The one caveat where ER may actually be a better lateral to IB is for nuanced industries like FIG and perhaps HC (given regulations, FDA approval schema etc.) - I am talking out of my butt here re: ER, as I've never been in it, but that's my guess.

 

Would you mind explaining why the assumptions are so much more important than the model itself? Thanks!

 

To follow up on this - the point was that nat gas was assumed (by the range of sensitivity of IRRs to varying nat gas prices) to not fall below $6.00 as shown in the presentation advocating for the largest LBO in history. That assumption ended up being way wrong as nat gas collapsed below $2.00 post LBO and TXU went Chapter 11 bankrupt. All those pretty slides / fancy modeling didn’t end up mattering. Only one single input - the price of nat gas mattered. I find that to be the case in almost any investment thesis. There are usually only one or two major assumptions / model inputs that will drive 80% or more of your outcome.  

 

I’d say I spend a lot of my time thinking about organizational structure, which is key for most companies.

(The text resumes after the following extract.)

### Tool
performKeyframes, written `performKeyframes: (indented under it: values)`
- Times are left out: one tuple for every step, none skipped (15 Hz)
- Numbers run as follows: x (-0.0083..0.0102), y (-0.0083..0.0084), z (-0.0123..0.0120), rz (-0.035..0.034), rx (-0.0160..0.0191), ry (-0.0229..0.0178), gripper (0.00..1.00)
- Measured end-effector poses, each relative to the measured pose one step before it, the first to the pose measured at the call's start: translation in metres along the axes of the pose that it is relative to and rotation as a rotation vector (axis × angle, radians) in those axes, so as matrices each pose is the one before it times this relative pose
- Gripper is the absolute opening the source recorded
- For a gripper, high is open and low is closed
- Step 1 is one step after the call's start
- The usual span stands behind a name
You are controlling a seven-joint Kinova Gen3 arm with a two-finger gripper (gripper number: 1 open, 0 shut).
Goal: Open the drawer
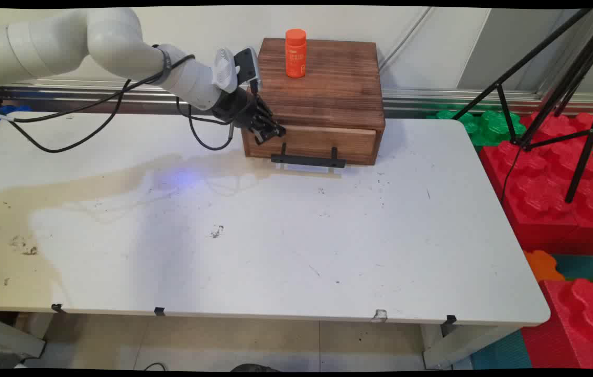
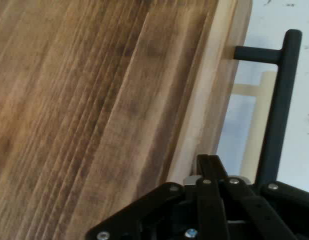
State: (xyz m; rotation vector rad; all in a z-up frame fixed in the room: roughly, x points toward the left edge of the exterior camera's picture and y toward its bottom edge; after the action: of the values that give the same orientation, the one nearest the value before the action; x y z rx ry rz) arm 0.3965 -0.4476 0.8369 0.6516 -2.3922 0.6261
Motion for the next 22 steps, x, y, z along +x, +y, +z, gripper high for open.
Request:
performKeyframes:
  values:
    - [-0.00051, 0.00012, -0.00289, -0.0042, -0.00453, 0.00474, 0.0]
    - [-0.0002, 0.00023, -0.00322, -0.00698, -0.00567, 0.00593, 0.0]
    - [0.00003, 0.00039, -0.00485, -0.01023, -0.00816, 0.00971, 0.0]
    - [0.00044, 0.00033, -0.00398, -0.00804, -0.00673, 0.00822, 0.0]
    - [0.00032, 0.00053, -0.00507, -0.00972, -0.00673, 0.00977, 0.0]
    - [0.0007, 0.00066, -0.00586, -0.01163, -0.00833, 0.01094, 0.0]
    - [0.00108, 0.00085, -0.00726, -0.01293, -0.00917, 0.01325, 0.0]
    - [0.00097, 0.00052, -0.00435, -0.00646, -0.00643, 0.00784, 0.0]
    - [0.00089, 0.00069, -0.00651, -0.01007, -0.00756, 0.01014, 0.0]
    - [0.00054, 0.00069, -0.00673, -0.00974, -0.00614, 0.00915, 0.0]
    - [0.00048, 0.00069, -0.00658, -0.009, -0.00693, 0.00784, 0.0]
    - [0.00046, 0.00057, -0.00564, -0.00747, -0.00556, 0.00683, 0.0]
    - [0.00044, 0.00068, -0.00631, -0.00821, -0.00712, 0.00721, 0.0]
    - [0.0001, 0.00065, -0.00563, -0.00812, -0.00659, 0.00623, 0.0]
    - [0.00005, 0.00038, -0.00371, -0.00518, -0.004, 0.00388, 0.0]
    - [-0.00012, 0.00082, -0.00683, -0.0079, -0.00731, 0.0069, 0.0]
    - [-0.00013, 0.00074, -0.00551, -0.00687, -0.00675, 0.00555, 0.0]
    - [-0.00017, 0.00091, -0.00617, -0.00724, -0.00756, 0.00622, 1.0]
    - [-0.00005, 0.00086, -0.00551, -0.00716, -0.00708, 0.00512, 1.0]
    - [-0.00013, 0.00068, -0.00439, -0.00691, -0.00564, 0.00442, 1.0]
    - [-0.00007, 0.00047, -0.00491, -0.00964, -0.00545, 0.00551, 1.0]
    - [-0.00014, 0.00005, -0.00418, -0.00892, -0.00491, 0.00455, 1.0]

In IB, org structure is pretty vanilla as it’s layered from ANL to MD. And teams are temporarily structured around specific deals.
 

In corporate, there isn’t a specific deal as much as departmental functions. I find it much more complex and harder to maximize collaboration and incentives in a corporate setting. As specific deals deliver specific fees and P&L - the benchmarks are very clear. In corporate, how do you benchmark, much less structure and properly incentivize the HR department or the accounting team? I find it more nuanced and wish I had more training on that. I think culture is a big piece of the puzzle, but I’ve never been taught how to proactively foster a certain culture.